• Your task:
Leaving out the pictures, restate each record below word for word.

• Records provided:
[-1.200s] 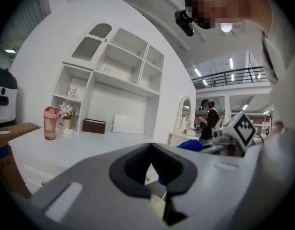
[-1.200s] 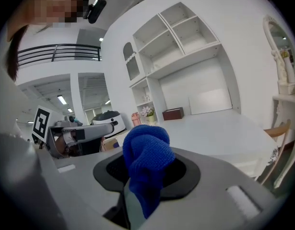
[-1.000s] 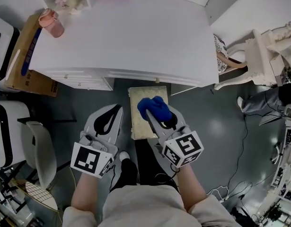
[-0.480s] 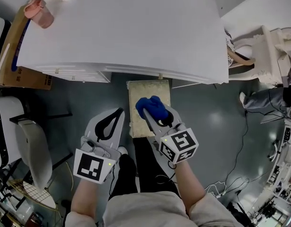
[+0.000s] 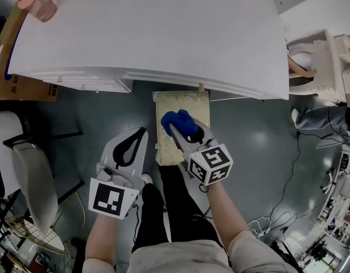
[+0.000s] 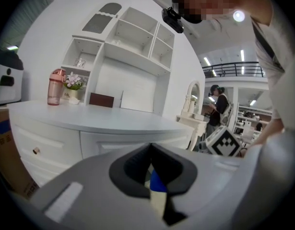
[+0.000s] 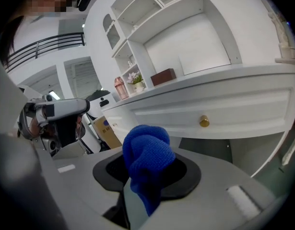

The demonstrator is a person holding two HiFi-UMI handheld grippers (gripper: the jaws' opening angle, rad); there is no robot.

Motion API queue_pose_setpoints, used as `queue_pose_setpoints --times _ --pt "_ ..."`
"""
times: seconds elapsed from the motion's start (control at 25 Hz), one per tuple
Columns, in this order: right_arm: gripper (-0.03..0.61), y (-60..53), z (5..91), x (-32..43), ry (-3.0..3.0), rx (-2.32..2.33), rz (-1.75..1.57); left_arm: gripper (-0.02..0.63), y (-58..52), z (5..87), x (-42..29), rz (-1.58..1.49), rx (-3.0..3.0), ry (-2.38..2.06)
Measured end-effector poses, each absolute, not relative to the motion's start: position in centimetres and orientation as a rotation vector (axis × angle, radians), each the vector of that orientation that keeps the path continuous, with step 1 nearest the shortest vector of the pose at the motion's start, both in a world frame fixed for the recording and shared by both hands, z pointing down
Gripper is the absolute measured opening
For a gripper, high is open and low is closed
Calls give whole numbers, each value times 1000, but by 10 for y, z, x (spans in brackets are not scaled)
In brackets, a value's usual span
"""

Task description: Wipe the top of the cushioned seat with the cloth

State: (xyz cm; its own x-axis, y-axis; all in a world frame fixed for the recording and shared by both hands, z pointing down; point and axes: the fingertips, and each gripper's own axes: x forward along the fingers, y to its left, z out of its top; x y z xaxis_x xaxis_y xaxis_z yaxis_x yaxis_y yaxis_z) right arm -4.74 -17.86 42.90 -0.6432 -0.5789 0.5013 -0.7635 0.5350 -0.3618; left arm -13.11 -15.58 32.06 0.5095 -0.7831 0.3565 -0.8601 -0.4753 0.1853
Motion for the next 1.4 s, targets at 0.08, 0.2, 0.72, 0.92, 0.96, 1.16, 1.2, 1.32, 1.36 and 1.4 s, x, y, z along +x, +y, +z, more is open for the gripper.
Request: queue_pose_setpoints --times 0.08,0.2,0.72,0.92,0.96,1.16,1.2,1.32,1.36,1.4 --pt "146 -181 443 -51 -2468 1105 806 -1 -159 335 -132 313 2408 -1372" --pt "147 -185 464 -53 -2468 1115 833 0 -163 356 -130 314 2400 -1370" --pt "150 -201 570 -54 -2338 1131 884 0 -164 416 -114 323 2388 -1316" --pt "152 -209 604 -58 -2288 1101 878 0 -161 428 -119 325 2358 -1322" --pt "152 -209 609 -60 -2289 1085 871 0 -160 430 -119 327 2353 -1323" --pt "176 -213 639 -61 -2253 1060 844 0 -158 438 -121 340 2335 -1312" --pt "190 -214 645 -59 -2236 1057 834 0 -159 440 -120 344 2335 -1309" --pt "255 -214 648 -54 -2214 1048 794 0 -161 441 -120 341 2333 -1308" --pt "273 -214 647 -52 -2213 1048 777 0 -162 441 -120 338 2333 -1309" --pt "285 -215 644 -50 -2213 1052 758 0 -162 441 -120 335 2334 -1309"
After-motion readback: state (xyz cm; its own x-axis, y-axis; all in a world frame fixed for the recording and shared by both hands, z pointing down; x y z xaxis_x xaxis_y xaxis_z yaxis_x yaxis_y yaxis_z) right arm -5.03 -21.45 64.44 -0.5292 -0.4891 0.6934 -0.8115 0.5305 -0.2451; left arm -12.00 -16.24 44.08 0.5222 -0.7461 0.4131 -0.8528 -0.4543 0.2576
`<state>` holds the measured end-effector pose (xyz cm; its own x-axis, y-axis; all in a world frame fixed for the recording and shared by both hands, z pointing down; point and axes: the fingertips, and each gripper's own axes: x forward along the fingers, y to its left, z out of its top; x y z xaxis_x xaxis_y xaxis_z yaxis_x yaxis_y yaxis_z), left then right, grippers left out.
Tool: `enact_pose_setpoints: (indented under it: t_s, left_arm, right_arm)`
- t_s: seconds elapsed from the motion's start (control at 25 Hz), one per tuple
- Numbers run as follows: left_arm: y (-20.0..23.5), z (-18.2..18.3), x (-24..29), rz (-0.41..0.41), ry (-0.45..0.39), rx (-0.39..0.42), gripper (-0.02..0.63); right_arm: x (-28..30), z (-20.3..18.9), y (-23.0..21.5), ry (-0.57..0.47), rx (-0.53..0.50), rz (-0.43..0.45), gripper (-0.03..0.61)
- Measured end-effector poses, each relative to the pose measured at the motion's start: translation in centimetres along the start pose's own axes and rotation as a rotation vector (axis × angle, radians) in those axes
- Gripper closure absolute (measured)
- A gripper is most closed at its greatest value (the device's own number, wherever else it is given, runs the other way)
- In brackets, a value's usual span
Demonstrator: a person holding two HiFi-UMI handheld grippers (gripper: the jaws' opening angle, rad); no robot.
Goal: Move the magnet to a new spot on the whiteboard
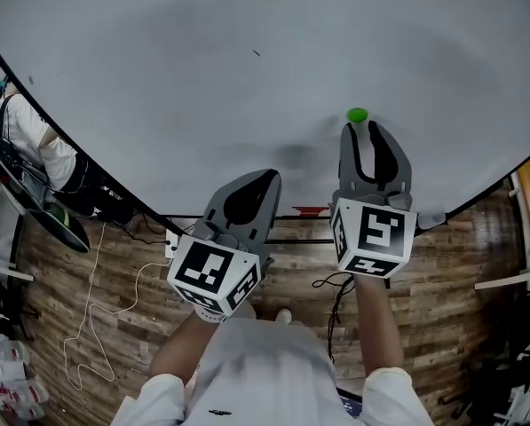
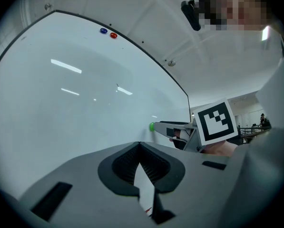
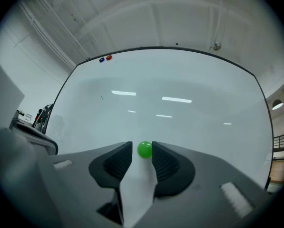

• Result of this exercise:
[-1.200s] 
[-1.200s] 
[-1.000s] 
[-0.480s] 
[+0.000s] 
[+0.000s] 
[+0.000s] 

The demonstrator is a person holding two HiFi-UMI handheld grippers (gripper: the jaws' opening angle, rad); there is no robot.

Motion API queue_pose_setpoints, used as `queue_pose_setpoints --times _ --pt "_ ..."`
"""
times: seconds elapsed from the motion's start (control at 25 Hz), one per tuple
Columns, in this order: right_arm: gripper (-0.03..0.61), y (-60..53), z (5..91), x (-32..43), ry (-3.0..3.0), rx (-2.32..2.33), rz (-1.75..1.57); left_arm: gripper (-0.02..0.63), y (-58..52), z (5..87), x (-42..29), rz (-1.58..1.49), rx (-3.0..3.0), ry (-2.38..2.06)
Measured end-effector poses, each absolute, not relative to the motion's start: position in centimetres and orientation as a rotation vector (axis × angle, radians), each the vector of that orientation that keeps the path continuous, with step 1 nearest the shortest vector of the pose at the motion's start, both in a world frame fixed for the recording and shared by both hands, z pointing down
Gripper is the absolute measured opening
For a gripper, high is open and low is closed
Calls give whole numbers, each value times 1000, but by 10 for y, z, x (spans in brackets are not scaled)
In brackets, a value's usual span
"""

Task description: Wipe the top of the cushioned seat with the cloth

State: (xyz cm; its own x-axis, y-axis; all in a world frame fixed for the recording and shared by both hands, z pointing down; point and axes: the fingertips, and each gripper's own axes: x forward along the fingers, y to its left, z out of its top; x y z xaxis_x xaxis_y xaxis_z yaxis_x yaxis_y yaxis_z) right arm -4.74 -17.86 42.90 -0.6432 -0.5789 0.5013 -0.7635 0.5350 -0.3618; left arm -13.11 -15.58 32.06 0.5095 -0.7831 0.3565 -0.8601 -0.4753 0.1853
Motion for the next 1.4 s, targets at 0.08, 0.2, 0.72, 0.92, 0.96, 1.16, 1.2, 1.32, 1.36 and 1.4 s, x, y, z along +x, +y, +z, more is open for the gripper.
Request: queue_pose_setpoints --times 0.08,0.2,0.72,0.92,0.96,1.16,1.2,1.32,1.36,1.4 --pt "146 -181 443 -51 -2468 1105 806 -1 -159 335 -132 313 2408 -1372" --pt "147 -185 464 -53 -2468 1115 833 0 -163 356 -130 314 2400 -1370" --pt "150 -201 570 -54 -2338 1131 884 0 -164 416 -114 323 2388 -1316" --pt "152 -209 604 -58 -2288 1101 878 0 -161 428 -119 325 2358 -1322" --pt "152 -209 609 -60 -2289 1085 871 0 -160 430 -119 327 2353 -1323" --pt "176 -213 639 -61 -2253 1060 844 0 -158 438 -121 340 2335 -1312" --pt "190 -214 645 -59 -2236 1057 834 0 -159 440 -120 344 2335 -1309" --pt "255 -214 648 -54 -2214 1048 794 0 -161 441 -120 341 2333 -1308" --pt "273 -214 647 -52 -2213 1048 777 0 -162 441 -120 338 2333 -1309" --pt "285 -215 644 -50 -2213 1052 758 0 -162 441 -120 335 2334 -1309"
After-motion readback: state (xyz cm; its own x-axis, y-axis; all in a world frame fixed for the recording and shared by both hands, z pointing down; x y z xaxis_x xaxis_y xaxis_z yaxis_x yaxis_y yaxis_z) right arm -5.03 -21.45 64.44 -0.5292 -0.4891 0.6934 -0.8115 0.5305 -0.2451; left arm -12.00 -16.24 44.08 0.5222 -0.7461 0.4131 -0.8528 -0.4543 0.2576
`<state>` holds the measured end-effector pose (xyz cm; its own x-axis, y-axis; all in a world frame fixed for the recording and shared by both hands, z pointing down; point and axes: the fingertips, and each gripper's own axes: x forward along the fingers, y to its left, z out of its top; x y z xaxis_x xaxis_y xaxis_z yaxis_x yaxis_y yaxis_z), left then right, grippers left out.
Tool: `enact_pose_setpoints: (indented under it: t_s, left_arm, right_arm)`
- t_s: seconds elapsed from the motion's start (control at 25 Hz), one per tuple
- Numbers run as follows: left_arm: y (-20.0..23.5), z (-18.2..18.3), x (-24..29), rz (-0.41..0.41), ry (-0.45..0.39), rx (-0.39..0.42), gripper (-0.02..0.63); right_arm: x (-28..30), z (-20.3..18.9), y (-23.0..21.5), ry (-0.57..0.47), rx (-0.53..0.50), rz (-0.43..0.45), gripper (-0.03..0.61)
- Measured end-effector poses, each relative to the pose measured at the motion's start: translation in centimetres along the start pose's own axes and rotation as a rotation vector (axis × angle, radians) in those axes
- Gripper closure absolute (measured)
- A gripper is most closed at its greatest value (the device's own number, wherever else it is given, runs the other way)
- In brackets, a value's usual span
Demonstrator: a person holding two HiFi-UMI handheld grippers (gripper: the jaws' opening angle, rad); no robot.
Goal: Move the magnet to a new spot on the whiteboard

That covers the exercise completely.